● **WORK ITEM**:
Repeat exactly the opening lines of the records, ending with the line that contains "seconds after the".

-------- DATA PROVIDED --------

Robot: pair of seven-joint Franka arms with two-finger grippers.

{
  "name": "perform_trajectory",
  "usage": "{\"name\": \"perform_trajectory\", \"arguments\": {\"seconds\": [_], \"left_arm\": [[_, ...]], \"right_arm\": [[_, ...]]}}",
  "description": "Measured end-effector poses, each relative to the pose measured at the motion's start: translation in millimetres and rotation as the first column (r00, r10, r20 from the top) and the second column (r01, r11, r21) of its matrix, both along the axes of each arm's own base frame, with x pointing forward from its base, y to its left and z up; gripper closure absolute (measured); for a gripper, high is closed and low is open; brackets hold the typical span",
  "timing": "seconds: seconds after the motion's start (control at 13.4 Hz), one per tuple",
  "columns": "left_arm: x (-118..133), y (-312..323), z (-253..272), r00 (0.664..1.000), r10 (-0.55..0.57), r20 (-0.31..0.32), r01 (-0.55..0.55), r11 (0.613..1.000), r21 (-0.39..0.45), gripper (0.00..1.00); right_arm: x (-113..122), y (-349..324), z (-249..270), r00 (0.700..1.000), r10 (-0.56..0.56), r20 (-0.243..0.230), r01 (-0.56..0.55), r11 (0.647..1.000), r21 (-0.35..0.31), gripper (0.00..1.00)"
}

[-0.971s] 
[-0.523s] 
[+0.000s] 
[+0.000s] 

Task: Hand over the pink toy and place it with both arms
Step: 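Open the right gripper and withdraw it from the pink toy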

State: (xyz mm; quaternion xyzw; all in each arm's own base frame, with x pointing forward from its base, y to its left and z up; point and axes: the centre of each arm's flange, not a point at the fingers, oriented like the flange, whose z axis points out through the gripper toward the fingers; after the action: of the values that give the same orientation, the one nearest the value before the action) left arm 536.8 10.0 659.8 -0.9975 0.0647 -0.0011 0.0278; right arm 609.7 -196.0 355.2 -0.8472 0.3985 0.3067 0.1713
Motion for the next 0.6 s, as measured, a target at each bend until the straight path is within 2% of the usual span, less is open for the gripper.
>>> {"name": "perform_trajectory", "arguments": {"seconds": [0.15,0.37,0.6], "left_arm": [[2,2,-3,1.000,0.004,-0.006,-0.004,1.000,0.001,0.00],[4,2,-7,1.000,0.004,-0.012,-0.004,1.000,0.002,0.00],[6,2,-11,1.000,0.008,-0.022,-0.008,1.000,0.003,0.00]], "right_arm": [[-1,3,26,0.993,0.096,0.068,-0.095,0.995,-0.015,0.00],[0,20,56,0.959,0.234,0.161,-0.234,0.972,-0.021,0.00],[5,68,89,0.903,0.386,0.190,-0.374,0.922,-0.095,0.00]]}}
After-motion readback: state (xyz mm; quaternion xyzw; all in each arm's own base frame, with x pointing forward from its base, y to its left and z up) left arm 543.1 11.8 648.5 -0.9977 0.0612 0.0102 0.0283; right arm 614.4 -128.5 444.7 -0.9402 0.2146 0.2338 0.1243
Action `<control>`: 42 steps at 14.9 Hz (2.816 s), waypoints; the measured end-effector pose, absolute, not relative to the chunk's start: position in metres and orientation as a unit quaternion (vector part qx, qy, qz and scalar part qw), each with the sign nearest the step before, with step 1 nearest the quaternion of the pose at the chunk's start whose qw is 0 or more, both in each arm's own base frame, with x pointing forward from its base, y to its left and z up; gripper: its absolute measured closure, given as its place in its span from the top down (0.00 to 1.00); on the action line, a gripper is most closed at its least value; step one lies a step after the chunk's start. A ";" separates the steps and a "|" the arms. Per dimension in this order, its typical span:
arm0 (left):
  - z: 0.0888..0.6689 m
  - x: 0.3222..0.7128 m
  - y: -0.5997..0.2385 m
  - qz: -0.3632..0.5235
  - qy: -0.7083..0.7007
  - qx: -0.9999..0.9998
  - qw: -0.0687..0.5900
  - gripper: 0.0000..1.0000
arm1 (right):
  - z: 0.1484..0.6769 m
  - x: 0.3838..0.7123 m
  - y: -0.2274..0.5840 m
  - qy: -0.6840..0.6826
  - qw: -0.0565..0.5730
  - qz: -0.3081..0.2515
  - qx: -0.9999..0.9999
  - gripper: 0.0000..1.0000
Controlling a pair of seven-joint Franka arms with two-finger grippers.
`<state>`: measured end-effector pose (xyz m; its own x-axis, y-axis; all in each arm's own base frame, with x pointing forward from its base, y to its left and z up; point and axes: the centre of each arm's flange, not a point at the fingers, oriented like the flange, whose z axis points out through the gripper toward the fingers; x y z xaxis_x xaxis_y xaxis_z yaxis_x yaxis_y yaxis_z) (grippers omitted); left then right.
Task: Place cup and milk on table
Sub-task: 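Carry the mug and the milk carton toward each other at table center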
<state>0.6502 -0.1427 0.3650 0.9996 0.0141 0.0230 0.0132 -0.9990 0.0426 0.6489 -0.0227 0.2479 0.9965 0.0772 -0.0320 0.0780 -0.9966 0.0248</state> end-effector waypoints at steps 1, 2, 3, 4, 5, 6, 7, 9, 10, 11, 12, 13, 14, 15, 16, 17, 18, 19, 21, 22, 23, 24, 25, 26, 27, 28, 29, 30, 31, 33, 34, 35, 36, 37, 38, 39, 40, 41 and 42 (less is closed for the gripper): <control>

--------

● **RESPONSE BELOW**:
Robot: pair of seven-joint Franka arms with two-finger grippers.

{
  "name": "perform_trajectory",
  "usage": "{\"name\": \"perform_trajectory\", \"arguments\": {\"seconds\": [_], \"left_arm\": [[_, ...]], \"right_arm\": [[_, ...]]}}",
  "description": "Measured end-effector poses, each relative to the pose measured at the motion's start: translation in millimetres and rotation as the first column (r00, r10, r20 from the top) and the second column (r01, r11, r21) of its matrix, both along the axes of each arm's own base frame, with x pointing forward from its base, y to its left and z up; gripper closure absolute (measured); for a gripper, high is closed and low is open; brackets hold the typical span",
  "timing": "seconds: seconds after the motion's start (control at 13.4 Hz), one per tuple",

The answer requires nothing further.